**Exercise details:**
Quote exactly and only this range of lines in the data below: the line that holds "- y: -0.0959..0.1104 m" to the line that holds "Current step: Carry", both included.

[Source material Boundary: Start]

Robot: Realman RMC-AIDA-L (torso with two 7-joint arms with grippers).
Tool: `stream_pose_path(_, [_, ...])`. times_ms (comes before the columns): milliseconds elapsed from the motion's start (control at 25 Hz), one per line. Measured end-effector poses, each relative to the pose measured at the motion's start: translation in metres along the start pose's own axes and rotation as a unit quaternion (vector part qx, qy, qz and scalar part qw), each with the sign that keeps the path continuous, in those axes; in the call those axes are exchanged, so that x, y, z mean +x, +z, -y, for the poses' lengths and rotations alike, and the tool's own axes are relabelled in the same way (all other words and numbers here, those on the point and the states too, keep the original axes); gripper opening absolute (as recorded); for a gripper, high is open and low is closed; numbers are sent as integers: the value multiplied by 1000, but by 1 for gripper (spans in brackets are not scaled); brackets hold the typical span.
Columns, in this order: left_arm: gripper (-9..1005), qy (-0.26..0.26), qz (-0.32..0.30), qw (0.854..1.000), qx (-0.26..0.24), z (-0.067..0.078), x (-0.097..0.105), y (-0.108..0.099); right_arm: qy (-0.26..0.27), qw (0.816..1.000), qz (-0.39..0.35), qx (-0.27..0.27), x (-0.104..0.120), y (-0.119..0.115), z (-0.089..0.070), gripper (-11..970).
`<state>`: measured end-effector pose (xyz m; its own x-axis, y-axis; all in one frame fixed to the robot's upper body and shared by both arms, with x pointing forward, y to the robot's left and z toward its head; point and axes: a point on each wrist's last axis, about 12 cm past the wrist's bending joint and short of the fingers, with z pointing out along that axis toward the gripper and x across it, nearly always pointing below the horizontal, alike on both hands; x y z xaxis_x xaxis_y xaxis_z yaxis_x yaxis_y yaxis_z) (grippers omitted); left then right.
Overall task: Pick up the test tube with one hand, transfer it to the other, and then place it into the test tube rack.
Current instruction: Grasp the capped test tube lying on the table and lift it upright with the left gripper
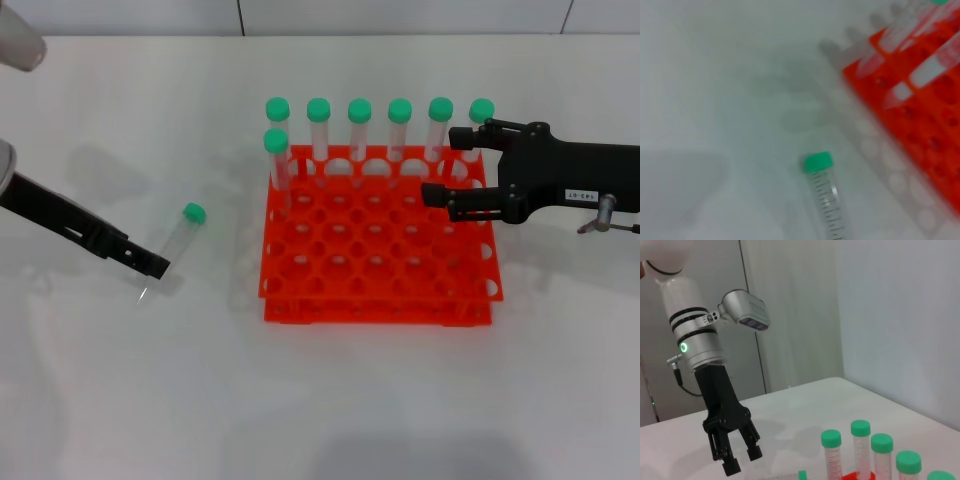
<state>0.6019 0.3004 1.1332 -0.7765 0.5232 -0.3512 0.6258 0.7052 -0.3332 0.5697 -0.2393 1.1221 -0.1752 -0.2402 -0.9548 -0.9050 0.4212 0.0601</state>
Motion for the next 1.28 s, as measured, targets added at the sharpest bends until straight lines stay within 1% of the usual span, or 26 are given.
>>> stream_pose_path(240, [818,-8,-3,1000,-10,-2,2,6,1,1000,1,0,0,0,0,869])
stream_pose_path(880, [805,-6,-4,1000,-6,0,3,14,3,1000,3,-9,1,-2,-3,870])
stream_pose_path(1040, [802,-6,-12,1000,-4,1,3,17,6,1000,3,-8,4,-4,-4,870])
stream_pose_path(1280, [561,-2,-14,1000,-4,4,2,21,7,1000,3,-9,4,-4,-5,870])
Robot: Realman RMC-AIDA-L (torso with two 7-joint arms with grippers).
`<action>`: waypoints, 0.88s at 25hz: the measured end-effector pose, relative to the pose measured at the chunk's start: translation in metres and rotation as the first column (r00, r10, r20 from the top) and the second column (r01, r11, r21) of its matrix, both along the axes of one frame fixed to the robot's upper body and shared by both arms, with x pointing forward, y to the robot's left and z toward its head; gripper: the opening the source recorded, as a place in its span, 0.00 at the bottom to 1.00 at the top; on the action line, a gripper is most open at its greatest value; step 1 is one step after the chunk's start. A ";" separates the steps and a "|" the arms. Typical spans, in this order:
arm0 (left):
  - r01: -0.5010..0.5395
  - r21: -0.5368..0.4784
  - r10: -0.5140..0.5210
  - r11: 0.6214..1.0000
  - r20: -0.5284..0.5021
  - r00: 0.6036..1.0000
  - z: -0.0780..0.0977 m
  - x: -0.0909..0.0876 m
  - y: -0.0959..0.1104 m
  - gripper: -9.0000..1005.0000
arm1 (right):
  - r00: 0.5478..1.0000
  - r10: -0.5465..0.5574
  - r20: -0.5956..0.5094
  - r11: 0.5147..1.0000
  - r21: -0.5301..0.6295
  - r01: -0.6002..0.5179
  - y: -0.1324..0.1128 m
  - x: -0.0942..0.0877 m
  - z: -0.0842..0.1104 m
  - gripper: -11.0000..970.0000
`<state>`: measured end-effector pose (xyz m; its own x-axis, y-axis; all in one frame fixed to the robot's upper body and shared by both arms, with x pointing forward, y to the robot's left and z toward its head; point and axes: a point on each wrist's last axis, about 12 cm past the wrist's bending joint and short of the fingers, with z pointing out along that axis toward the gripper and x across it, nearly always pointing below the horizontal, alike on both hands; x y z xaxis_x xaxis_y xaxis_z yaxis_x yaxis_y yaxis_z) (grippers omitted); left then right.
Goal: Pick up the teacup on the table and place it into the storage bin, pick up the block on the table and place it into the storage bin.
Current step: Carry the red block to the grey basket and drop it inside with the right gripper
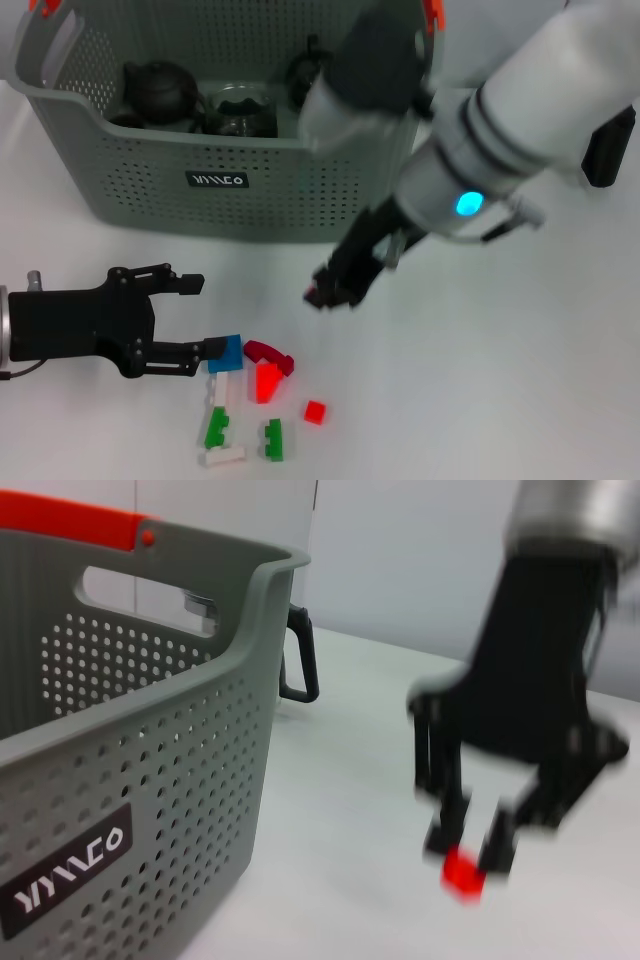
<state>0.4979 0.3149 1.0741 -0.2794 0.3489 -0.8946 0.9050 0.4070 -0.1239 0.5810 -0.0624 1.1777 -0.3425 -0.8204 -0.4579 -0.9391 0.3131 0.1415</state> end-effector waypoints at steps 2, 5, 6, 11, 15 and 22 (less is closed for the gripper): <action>-0.003 0.000 0.003 1.000 -0.001 1.000 0.000 -0.001 0.001 0.86 | 1.000 -0.018 0.010 0.999 0.049 0.017 -0.008 0.004 0.024 0.24; -0.006 0.003 0.006 1.000 -0.001 1.000 0.000 -0.001 0.002 0.86 | 0.998 -0.036 0.048 0.990 0.139 0.029 -0.016 0.012 0.062 0.24; -0.006 0.003 0.006 1.000 -0.001 1.000 0.000 -0.001 0.002 0.86 | 0.997 -0.040 0.071 0.985 0.171 0.027 -0.018 0.015 0.075 0.24; 0.000 0.000 0.000 1.000 0.000 1.000 0.001 0.000 0.001 0.86 | 0.974 -0.115 0.195 0.947 0.318 0.048 -0.015 0.034 0.117 0.25; 0.003 -0.001 -0.003 1.000 0.002 1.000 0.002 0.002 -0.001 0.86 | 0.932 -0.223 0.286 0.912 0.398 0.096 -0.008 0.057 0.116 0.25; 0.005 0.001 -0.005 1.000 0.003 1.000 0.003 0.003 0.000 0.86 | 0.904 -0.289 0.314 0.921 0.349 0.173 0.003 0.086 0.088 0.25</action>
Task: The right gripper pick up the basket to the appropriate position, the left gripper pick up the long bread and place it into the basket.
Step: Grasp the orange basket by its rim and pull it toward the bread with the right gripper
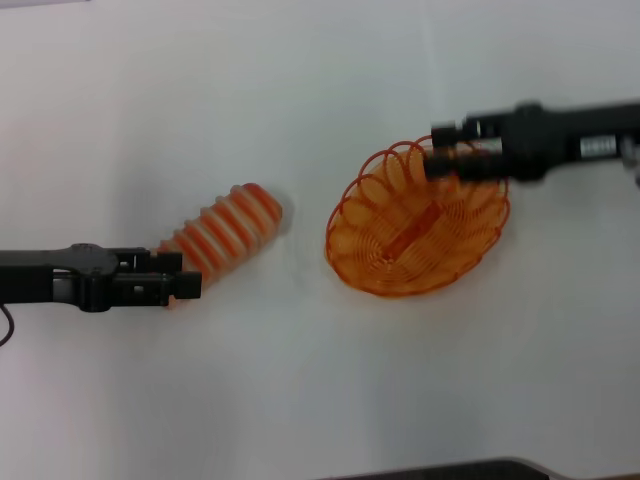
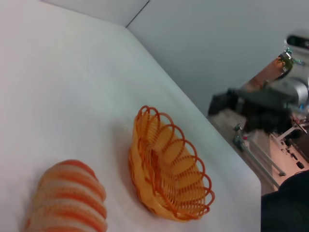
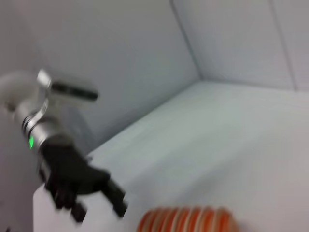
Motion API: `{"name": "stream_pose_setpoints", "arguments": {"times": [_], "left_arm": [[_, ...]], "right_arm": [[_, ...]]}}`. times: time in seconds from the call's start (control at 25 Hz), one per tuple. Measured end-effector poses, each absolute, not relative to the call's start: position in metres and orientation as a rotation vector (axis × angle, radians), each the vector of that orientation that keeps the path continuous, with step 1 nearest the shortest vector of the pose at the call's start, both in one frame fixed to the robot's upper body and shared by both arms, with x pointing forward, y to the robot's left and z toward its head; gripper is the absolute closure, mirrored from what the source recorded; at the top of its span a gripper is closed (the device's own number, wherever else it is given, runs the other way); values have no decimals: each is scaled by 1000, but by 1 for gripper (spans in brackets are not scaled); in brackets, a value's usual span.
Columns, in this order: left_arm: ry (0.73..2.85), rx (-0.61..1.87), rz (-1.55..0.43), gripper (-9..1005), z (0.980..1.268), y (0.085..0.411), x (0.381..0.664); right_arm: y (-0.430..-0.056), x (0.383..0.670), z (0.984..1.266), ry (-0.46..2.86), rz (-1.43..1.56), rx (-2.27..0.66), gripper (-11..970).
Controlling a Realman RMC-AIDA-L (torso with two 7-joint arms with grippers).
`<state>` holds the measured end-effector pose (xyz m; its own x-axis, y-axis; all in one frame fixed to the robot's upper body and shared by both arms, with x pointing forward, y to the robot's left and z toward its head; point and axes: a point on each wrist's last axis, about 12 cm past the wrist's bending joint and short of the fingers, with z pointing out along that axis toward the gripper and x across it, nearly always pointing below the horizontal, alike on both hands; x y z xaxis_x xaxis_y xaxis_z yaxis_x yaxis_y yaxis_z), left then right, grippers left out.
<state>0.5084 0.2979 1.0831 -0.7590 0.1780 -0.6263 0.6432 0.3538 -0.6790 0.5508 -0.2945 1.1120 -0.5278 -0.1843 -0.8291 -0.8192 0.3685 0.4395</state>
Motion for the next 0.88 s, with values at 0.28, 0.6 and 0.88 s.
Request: {"name": "stream_pose_setpoints", "arguments": {"times": [0.28, 0.6, 0.88], "left_arm": [[2163, 730, -1399, 246, 1085, 297, 510], [2161, 720, -1388, 246, 1083, 298, 508], [2160, 722, -1388, 246, 1083, 297, 508]], "right_arm": [[-290, 602, 1162, 2217, 996, -860, 334], [-297, 624, 1154, 2549, 605, -781, 334], [-290, 625, 1143, 2602, 586, -774, 334]]}}
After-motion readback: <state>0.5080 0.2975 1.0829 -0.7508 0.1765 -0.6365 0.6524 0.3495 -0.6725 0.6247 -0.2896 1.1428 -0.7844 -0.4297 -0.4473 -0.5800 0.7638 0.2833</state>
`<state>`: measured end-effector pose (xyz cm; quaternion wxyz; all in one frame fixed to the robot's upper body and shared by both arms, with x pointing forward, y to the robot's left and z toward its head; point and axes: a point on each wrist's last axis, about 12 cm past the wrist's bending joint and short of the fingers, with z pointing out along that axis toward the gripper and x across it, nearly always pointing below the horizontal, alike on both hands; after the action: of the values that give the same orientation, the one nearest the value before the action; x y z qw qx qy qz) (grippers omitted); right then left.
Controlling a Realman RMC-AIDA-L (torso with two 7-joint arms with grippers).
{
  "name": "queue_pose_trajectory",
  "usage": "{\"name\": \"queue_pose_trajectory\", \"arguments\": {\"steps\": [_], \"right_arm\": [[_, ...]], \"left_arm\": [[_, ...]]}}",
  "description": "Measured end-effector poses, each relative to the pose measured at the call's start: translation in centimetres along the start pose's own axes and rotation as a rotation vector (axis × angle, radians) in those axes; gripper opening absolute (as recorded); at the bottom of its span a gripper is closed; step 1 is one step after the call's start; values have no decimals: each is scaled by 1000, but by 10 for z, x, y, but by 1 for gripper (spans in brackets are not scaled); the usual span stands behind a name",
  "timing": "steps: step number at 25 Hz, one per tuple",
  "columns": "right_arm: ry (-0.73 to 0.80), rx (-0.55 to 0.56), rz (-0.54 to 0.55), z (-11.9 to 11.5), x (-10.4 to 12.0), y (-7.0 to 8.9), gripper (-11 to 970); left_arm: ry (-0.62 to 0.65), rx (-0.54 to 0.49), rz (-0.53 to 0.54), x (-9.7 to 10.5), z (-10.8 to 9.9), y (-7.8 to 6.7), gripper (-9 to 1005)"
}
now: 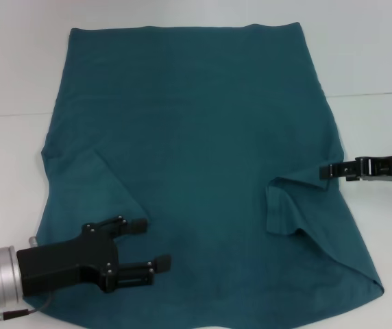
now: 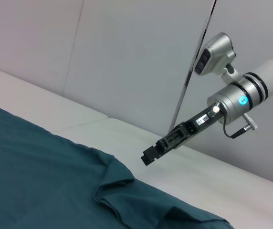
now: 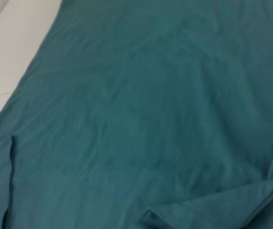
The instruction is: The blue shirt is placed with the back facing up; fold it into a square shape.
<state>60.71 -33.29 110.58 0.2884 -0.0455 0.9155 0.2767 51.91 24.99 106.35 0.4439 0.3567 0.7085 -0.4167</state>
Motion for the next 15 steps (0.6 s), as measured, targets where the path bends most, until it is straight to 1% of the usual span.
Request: {"name": "queue_pose_trajectory", "arguments": {"steps": [4, 11, 15], "right_arm": [[14, 15, 33, 6, 3, -1, 794], [7, 41, 61, 23, 10, 0, 792], [0, 39, 59, 27, 10, 2, 791]], "left_arm": [[1, 3, 2, 0, 1, 0, 906], [1, 2, 6, 0, 0, 0, 905], [1, 0, 10, -1, 0, 1, 906]]}}
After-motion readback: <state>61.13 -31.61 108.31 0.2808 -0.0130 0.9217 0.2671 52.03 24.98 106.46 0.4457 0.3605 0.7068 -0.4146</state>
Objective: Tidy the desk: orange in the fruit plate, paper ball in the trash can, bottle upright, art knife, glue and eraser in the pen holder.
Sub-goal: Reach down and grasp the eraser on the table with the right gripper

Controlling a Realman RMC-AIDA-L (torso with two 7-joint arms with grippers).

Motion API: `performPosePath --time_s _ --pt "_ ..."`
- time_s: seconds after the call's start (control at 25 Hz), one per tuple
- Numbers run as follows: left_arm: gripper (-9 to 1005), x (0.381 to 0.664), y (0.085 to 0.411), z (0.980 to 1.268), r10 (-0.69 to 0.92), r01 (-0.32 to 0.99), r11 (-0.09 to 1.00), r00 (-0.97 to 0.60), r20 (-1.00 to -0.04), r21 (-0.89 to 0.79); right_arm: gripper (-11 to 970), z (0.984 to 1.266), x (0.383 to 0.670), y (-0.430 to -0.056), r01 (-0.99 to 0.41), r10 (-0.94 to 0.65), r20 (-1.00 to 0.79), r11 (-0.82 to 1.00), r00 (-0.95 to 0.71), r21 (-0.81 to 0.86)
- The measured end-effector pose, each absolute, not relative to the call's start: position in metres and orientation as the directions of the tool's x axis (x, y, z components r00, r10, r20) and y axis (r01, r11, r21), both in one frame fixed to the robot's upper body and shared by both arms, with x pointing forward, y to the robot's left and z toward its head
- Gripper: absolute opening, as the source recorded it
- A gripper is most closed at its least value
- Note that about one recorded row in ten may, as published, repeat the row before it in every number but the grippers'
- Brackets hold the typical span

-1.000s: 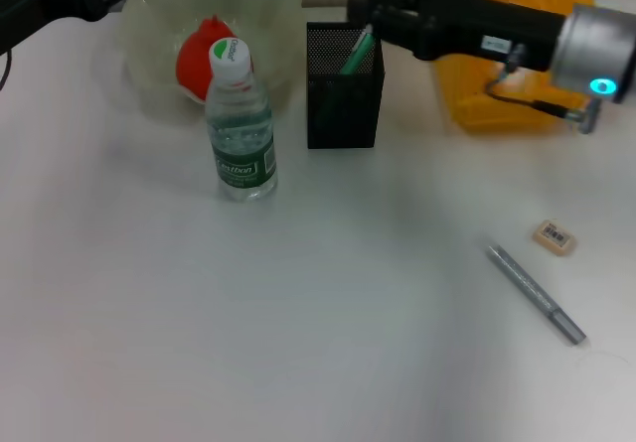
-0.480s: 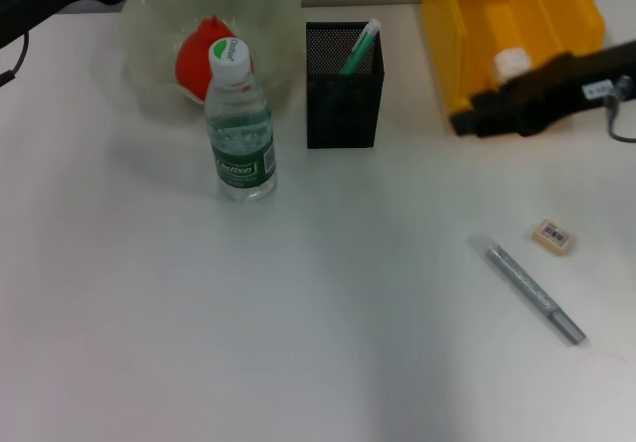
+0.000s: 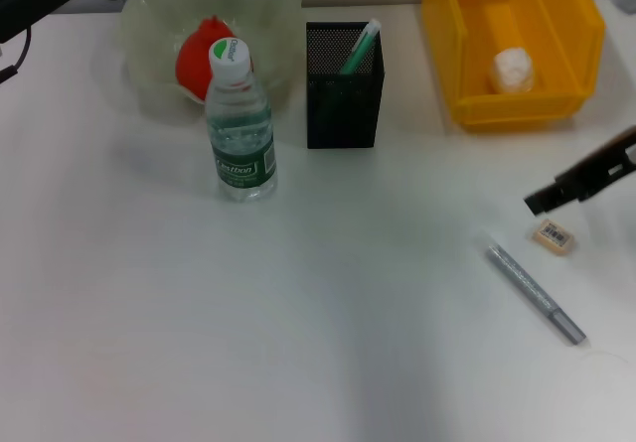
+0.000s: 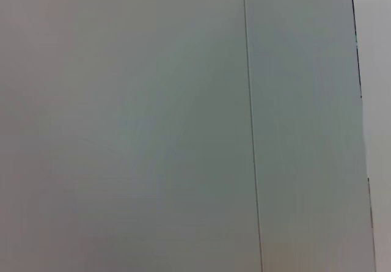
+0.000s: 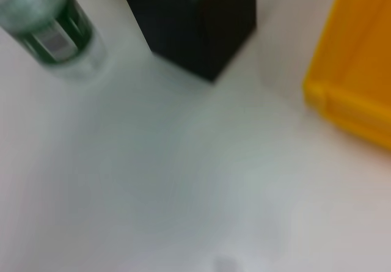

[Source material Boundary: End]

**Response for this exercise:**
  - y: -0.0959..0.1104 m
  - gripper: -9.0000..1005.0000
arm1 (right):
  - r00: 0.5478..1.0000
  - r10: -0.5465..0.5574
  - r20: -0.5956..0.5094
  - r11: 0.5147..1.0000
  - r21: -0.5301..0.6295
  - r01: -0.6002..0.5179
  - y: -0.1324..0.1128 m
  - x: -0.0942..0.0877 m
  - z: -0.0842..0.1104 m
  - gripper: -11.0000..970.0000
`<state>`: measured end-effector pose (xyz m; its own x-axis, y-axis; all in one frame fixed to the robot's upper body and shared by both arms, with x pointing forward, y to the robot's left and z toward its head; point and axes: a point on each wrist's last axis, about 12 cm past the wrist's bending joint and short of the fingers, with z pointing out along that axis toward the gripper and x across it, nearly always pointing below the horizontal, alike on both hands; x y z xaxis_x xaxis_y xaxis_z yaxis_x yaxis_y yaxis_z) (grippers omitted); left then right.
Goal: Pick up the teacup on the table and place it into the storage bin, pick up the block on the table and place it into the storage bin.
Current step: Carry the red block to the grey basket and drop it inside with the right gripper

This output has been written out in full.